**SOURCE MATERIAL:**
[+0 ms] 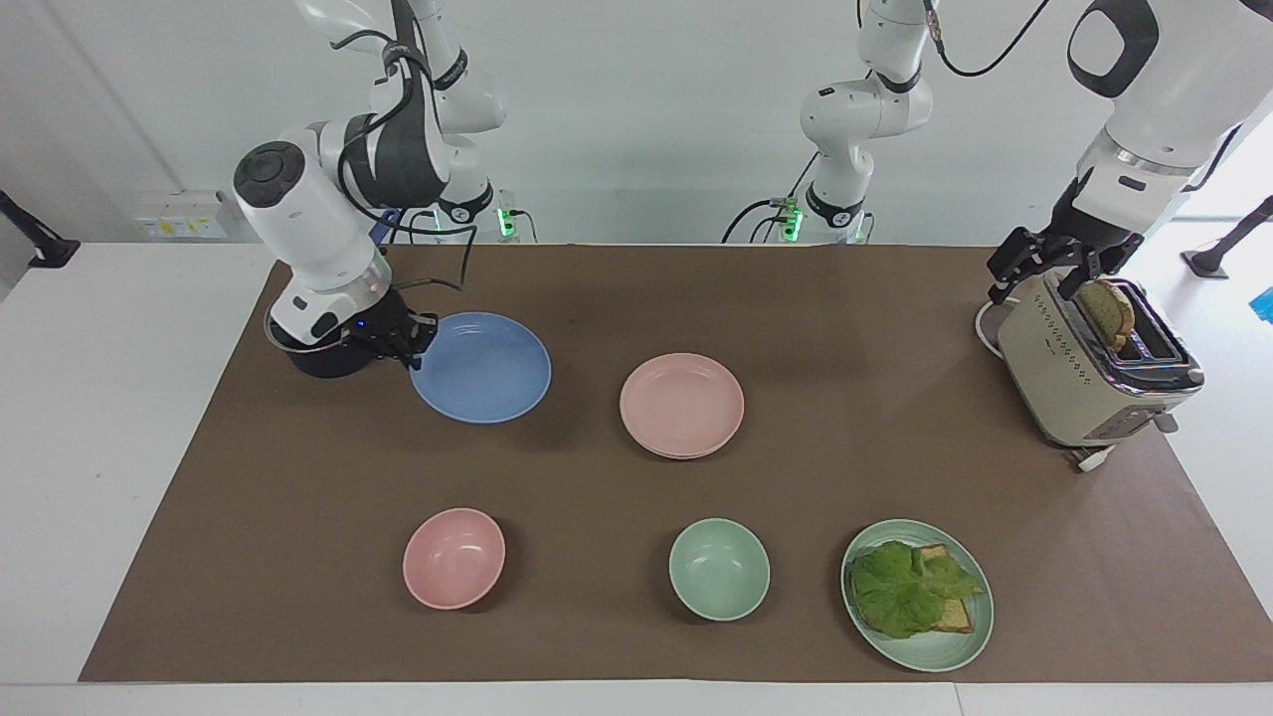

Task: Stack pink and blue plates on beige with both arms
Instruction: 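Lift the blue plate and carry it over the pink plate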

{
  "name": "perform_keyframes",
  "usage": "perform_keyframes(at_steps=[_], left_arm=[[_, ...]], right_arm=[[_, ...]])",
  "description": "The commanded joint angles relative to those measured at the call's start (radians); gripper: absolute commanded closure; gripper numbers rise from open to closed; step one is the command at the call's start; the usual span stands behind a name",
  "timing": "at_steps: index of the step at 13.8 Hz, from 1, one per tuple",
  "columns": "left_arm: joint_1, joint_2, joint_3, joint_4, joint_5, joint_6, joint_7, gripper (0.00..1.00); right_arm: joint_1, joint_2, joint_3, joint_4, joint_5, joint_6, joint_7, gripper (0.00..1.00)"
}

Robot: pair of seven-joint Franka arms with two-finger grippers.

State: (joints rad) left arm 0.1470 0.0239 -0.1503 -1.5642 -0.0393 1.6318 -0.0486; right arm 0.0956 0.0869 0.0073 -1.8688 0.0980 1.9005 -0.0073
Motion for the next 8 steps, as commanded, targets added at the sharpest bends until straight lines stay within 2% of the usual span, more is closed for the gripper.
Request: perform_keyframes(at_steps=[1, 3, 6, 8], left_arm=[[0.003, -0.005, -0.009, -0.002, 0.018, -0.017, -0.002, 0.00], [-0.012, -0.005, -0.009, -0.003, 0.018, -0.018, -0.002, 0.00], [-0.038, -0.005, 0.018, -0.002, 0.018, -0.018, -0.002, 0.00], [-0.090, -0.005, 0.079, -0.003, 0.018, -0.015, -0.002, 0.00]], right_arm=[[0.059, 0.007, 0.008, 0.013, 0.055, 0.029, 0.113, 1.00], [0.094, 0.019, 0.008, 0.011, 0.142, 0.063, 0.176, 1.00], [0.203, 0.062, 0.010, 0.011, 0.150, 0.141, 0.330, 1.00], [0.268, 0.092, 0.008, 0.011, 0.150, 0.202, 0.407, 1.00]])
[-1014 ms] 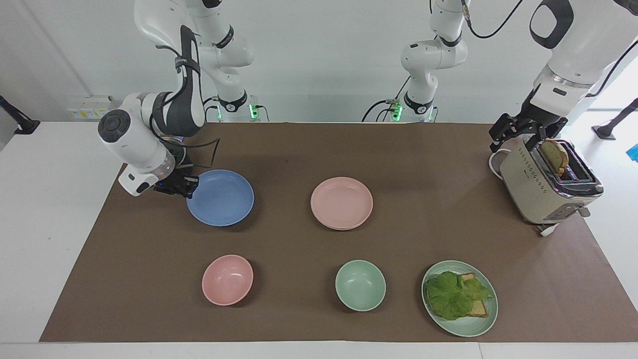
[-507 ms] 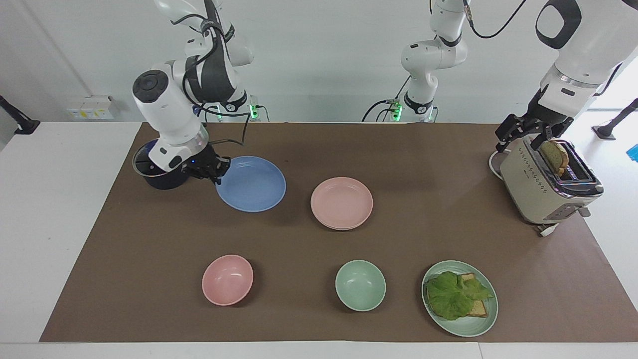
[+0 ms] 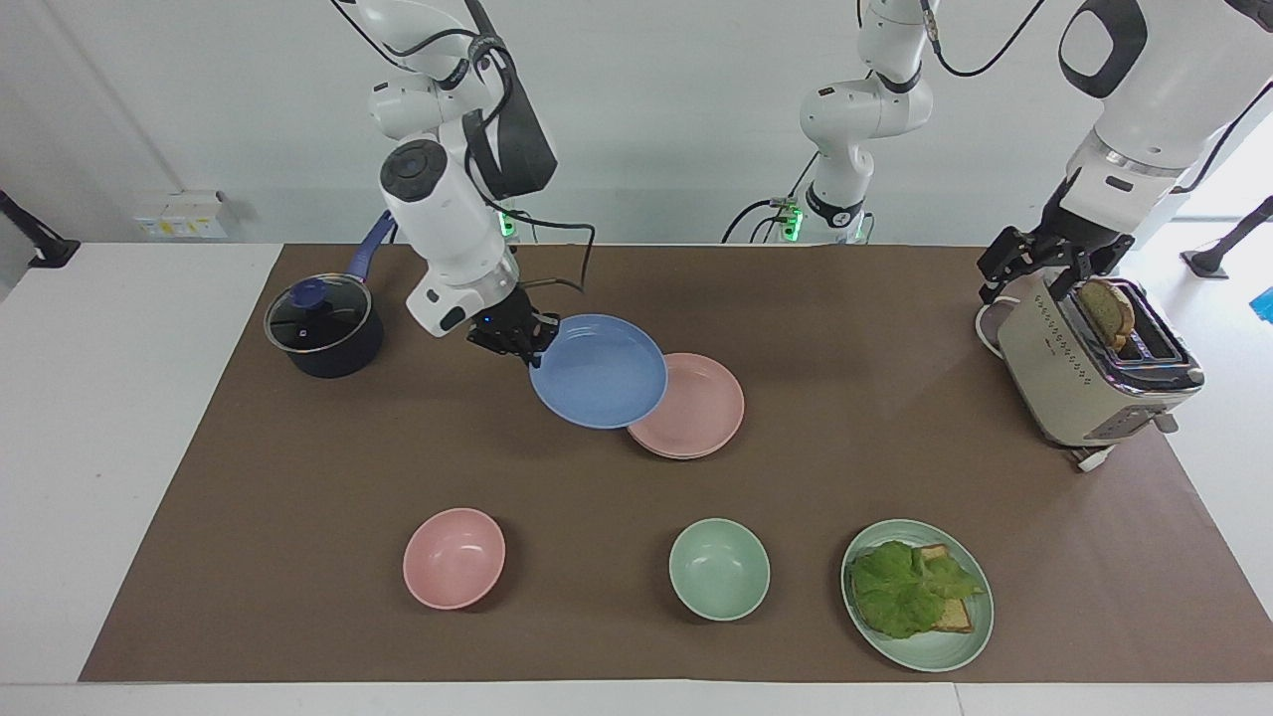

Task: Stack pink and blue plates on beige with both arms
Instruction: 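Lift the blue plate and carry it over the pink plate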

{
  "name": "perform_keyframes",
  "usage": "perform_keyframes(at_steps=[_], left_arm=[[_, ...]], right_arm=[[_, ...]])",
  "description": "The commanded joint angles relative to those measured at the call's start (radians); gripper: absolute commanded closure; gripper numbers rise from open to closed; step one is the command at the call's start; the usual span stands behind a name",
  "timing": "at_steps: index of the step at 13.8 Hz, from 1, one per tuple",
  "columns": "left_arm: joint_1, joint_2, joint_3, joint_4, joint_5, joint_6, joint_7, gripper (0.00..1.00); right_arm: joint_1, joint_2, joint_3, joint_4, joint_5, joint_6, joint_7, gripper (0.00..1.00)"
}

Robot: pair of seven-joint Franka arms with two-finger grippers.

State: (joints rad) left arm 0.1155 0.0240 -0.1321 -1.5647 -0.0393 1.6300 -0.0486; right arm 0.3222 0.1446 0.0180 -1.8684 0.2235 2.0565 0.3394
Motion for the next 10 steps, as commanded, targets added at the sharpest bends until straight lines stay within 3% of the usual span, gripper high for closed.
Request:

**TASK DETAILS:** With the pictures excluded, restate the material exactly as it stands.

**OUTPUT FOR THIS TASK:**
[+0 ms] 

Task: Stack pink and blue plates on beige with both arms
Instruction: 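Lift the blue plate and carry it over the pink plate
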
{
  "name": "perform_keyframes",
  "usage": "perform_keyframes(at_steps=[_], left_arm=[[_, ...]], right_arm=[[_, ...]])",
  "description": "The commanded joint angles relative to those measured at the call's start (radians); gripper: absolute commanded closure; gripper numbers rise from open to closed; step one is the command at the call's start; the usual span stands behind a name",
  "timing": "at_steps: index of the step at 13.8 Hz, from 1, one per tuple",
  "columns": "left_arm: joint_1, joint_2, joint_3, joint_4, joint_5, joint_6, joint_7, gripper (0.00..1.00); right_arm: joint_1, joint_2, joint_3, joint_4, joint_5, joint_6, joint_7, gripper (0.00..1.00)"
}

Robot: pair of seven-joint Franka arms with two-finger grippers.

State: (joints rad) left arm 0.1470 0.0239 -0.1503 -1.5642 -0.0393 1.6318 -0.0486; right arm 0.0956 0.0869 0.0073 -1.8688 0.0980 1.9005 -0.0073
Motion for the next 8 steps, as commanded, targets added at the sharpest bends until straight lines stay within 2% of the usual span, more is closed for the gripper.
Request: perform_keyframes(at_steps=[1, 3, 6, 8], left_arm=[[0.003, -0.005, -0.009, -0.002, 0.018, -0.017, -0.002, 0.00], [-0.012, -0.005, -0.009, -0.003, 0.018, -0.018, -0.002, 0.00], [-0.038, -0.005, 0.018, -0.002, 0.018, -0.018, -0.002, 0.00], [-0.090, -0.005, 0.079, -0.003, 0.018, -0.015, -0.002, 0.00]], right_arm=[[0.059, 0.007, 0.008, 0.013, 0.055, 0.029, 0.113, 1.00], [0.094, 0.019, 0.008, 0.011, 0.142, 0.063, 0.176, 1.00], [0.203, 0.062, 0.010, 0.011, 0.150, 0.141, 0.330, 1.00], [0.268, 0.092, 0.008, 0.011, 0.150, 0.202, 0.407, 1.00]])
[-1014 ms] 
[-507 ms] 
[+0 ms] 

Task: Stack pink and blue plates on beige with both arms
Instruction: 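Lift the blue plate and carry it over the pink plate
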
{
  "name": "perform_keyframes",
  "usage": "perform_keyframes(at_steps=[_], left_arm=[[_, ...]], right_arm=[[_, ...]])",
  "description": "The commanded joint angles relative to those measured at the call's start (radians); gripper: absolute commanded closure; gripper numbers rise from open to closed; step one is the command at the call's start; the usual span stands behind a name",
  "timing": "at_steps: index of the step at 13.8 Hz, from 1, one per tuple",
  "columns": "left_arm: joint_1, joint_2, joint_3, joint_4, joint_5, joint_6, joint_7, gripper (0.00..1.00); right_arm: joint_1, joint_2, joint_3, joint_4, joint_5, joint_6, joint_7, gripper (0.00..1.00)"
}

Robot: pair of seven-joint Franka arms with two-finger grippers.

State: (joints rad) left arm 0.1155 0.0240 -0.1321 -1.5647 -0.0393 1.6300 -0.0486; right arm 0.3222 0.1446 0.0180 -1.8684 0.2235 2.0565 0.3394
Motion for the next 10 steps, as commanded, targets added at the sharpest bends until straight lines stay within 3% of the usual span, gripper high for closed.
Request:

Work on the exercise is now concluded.